* Task brief:
For the word "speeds", return each line of the data in which it occurs.

* Records for processing:
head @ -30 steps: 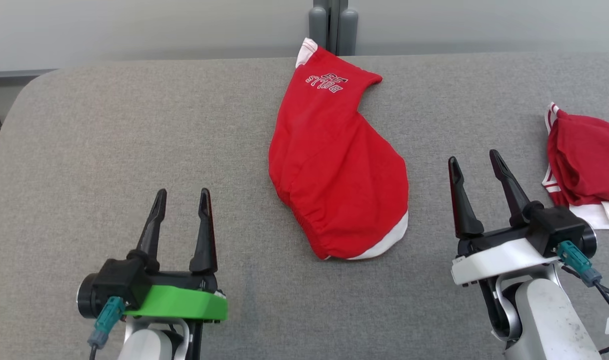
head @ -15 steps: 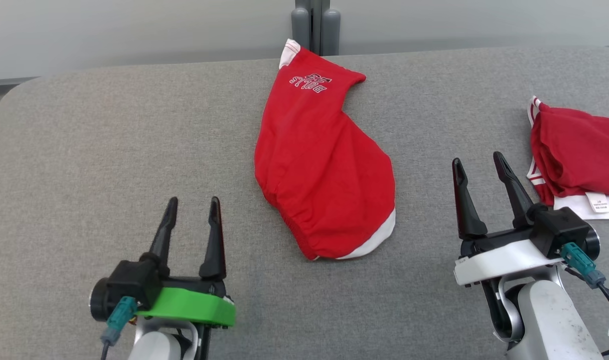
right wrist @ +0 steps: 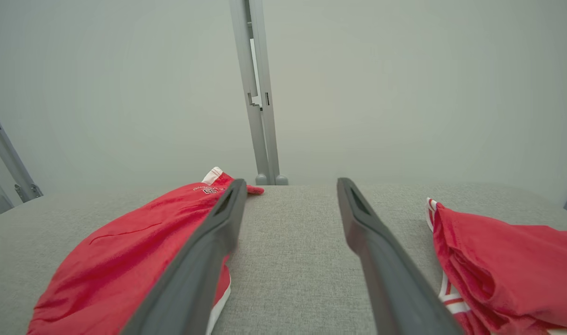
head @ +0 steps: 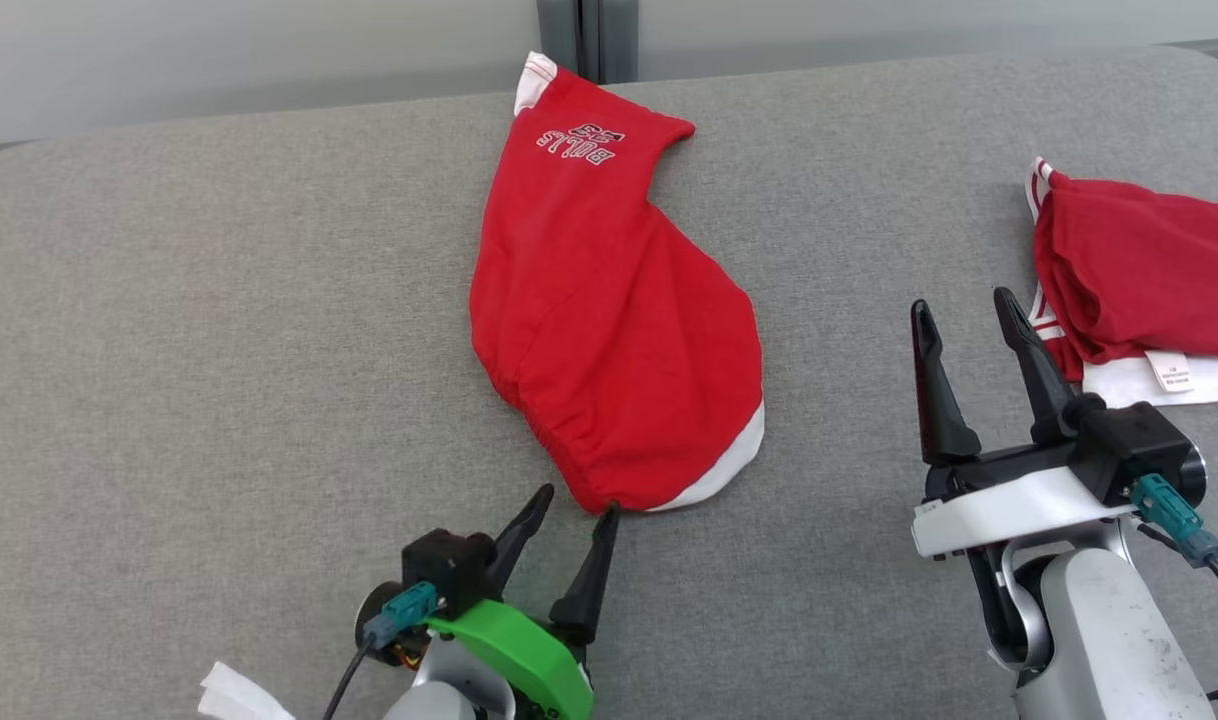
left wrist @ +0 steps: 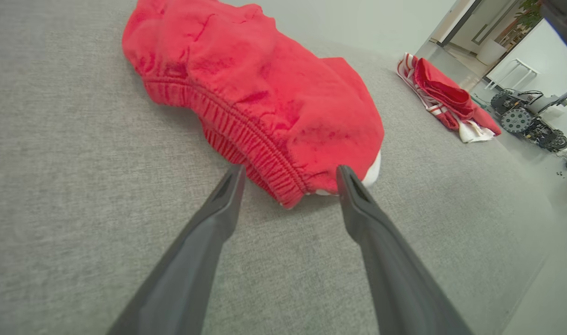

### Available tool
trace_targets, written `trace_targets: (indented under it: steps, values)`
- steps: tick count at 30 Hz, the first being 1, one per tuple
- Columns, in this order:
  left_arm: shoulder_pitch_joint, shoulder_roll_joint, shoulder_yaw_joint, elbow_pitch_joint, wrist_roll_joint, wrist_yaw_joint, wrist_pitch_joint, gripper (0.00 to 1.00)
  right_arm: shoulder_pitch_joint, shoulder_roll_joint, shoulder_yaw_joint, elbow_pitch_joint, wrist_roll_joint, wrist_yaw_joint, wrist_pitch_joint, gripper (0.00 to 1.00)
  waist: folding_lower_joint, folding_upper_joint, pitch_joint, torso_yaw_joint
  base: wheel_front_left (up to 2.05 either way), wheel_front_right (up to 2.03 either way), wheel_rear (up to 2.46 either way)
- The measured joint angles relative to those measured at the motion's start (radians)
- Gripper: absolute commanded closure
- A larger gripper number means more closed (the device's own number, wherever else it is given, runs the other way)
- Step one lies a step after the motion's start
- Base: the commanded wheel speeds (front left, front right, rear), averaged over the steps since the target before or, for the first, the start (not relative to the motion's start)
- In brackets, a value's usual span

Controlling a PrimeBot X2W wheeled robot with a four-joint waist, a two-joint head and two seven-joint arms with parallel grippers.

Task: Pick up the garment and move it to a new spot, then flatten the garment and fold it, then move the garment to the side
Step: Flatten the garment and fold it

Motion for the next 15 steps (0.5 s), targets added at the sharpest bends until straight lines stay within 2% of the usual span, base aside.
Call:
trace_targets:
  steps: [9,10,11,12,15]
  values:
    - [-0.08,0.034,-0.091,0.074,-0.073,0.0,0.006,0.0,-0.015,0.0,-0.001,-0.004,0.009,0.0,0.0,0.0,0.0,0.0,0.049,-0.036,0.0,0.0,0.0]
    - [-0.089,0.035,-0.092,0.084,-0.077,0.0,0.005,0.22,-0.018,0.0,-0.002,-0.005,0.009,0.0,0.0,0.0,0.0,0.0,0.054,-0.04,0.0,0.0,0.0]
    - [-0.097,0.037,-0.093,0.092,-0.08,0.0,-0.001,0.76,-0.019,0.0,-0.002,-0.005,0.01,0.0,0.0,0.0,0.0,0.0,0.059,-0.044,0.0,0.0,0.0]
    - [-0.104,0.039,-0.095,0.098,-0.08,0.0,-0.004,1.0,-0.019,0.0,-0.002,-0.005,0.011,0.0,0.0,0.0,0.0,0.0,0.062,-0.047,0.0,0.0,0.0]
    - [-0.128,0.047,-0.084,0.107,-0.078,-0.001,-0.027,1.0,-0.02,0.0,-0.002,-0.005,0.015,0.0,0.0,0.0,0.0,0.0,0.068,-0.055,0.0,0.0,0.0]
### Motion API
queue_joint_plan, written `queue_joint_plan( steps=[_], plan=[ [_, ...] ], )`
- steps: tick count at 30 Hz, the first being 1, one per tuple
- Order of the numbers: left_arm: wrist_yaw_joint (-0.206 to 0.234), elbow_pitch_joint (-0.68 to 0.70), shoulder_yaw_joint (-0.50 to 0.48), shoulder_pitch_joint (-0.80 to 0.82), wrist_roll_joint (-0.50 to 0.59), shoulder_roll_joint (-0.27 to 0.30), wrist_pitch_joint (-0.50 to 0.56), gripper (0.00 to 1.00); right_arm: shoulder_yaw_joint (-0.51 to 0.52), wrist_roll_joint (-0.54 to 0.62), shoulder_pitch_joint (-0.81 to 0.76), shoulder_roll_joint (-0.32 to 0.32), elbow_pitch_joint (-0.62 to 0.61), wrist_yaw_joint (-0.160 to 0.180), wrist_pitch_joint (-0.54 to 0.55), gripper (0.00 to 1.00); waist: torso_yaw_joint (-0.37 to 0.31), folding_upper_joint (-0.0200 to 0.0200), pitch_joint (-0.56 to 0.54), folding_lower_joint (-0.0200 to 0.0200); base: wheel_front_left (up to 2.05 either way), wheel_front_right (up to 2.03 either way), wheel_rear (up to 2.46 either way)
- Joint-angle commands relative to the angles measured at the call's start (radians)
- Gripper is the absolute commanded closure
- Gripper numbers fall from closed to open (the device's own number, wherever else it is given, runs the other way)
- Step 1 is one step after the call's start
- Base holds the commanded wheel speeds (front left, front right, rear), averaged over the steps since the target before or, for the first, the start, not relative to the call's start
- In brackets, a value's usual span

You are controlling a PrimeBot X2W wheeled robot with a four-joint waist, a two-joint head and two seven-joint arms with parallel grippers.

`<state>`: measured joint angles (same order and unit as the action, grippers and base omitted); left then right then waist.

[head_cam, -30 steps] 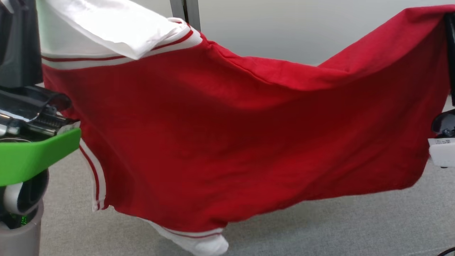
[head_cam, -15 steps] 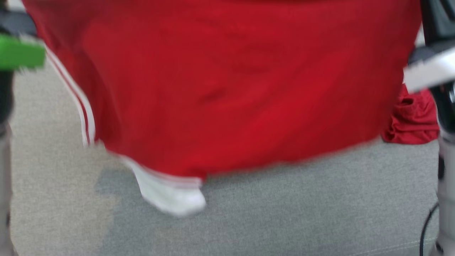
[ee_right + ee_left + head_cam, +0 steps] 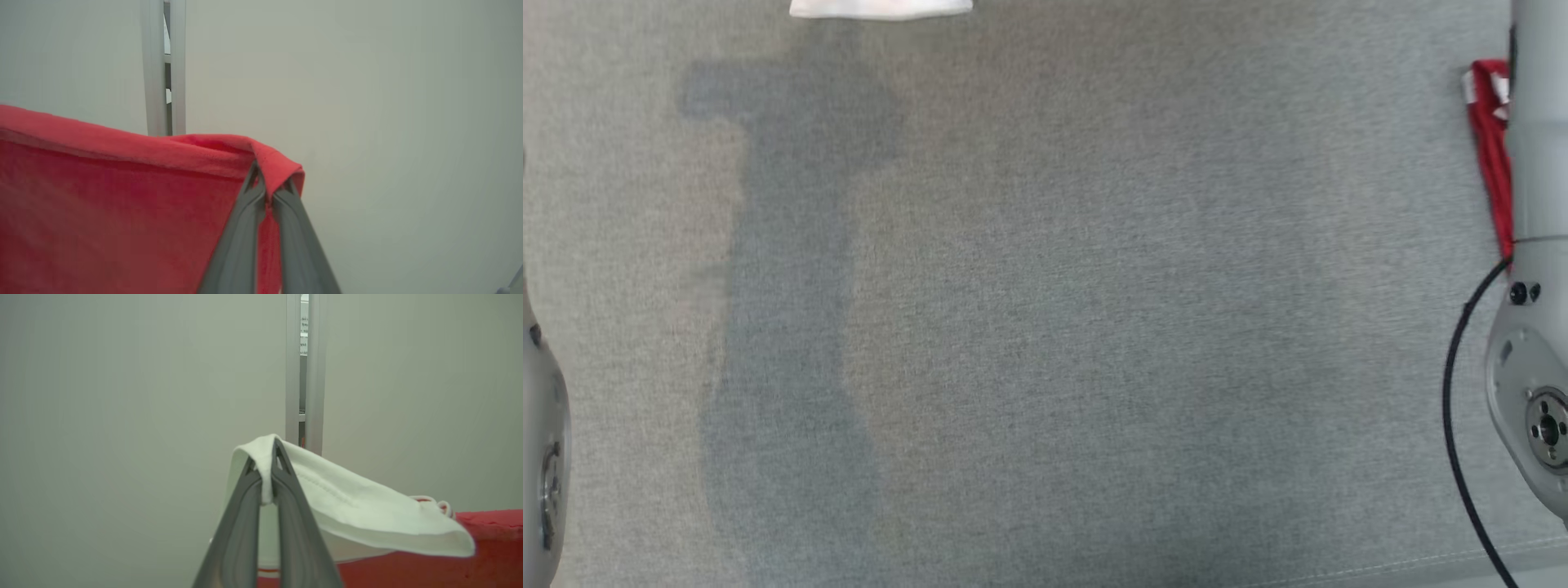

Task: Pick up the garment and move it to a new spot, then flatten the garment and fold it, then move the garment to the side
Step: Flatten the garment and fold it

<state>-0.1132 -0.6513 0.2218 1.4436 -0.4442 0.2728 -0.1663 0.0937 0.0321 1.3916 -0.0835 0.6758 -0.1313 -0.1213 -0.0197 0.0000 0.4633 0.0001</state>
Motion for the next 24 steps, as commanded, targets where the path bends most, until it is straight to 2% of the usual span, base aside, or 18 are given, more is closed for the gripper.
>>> queue_joint_plan(
  steps=[1, 7, 12, 20, 21, 24],
  plan=[
    [-0.001, -0.032, -0.004, 0.019, -0.003, 0.000, -0.024, 1.00, 0.004, 0.014, 0.013, 0.007, 0.041, 0.001, -0.023, 1.00, 0.044, 0.0000, 0.084, -0.0001, 0.00, 0.00, 0.00],
    [-0.013, -0.128, -0.010, -0.037, -0.037, -0.005, -0.085, 1.00, -0.007, 0.055, -0.006, 0.022, 0.205, 0.001, -0.111, 1.00, 0.054, 0.0000, 0.134, -0.0001, 0.00, 0.00, 0.00],
    [-0.019, -0.036, 0.022, -0.179, -0.105, 0.022, -0.101, 1.00, -0.044, 0.037, -0.069, 0.026, 0.274, 0.001, -0.141, 1.00, 0.049, 0.0000, 0.149, -0.0001, 0.00, 0.00, 0.00],
    [-0.019, 0.226, -0.003, -0.459, -0.201, 0.054, -0.098, 1.00, -0.085, -0.067, -0.209, 0.017, 0.178, 0.001, -0.144, 1.00, 0.028, 0.0000, 0.100, -0.0001, 0.00, 0.00, 0.00],
    [-0.019, 0.316, -0.027, -0.611, -0.226, 0.049, -0.099, 1.00, -0.105, -0.129, -0.304, 0.007, 0.130, 0.001, -0.145, 1.00, 0.017, 0.0000, 0.046, -0.0001, 0.00, 0.00, 0.00],
    [-0.019, 0.384, -0.052, -0.743, -0.249, 0.038, -0.099, 1.00, -0.119, -0.177, -0.389, -0.002, 0.108, 0.001, -0.144, 1.00, 0.012, 0.0000, -0.005, -0.0001, 0.00, 0.00, 0.00]
  ],
)
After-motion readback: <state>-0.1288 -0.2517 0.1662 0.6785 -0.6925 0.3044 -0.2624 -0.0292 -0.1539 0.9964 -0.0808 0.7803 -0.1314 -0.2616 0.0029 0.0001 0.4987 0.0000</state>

* Result below:
- Base: the commanded wheel speeds (front left, front right, rear), averaged over the steps since the target before or, for the first, the start (not relative to the motion's start)
- Base holds the commanded wheel speeds (front left, front right, rear), averaged over the steps since the target before or, for the first, the start, not relative to the call's start

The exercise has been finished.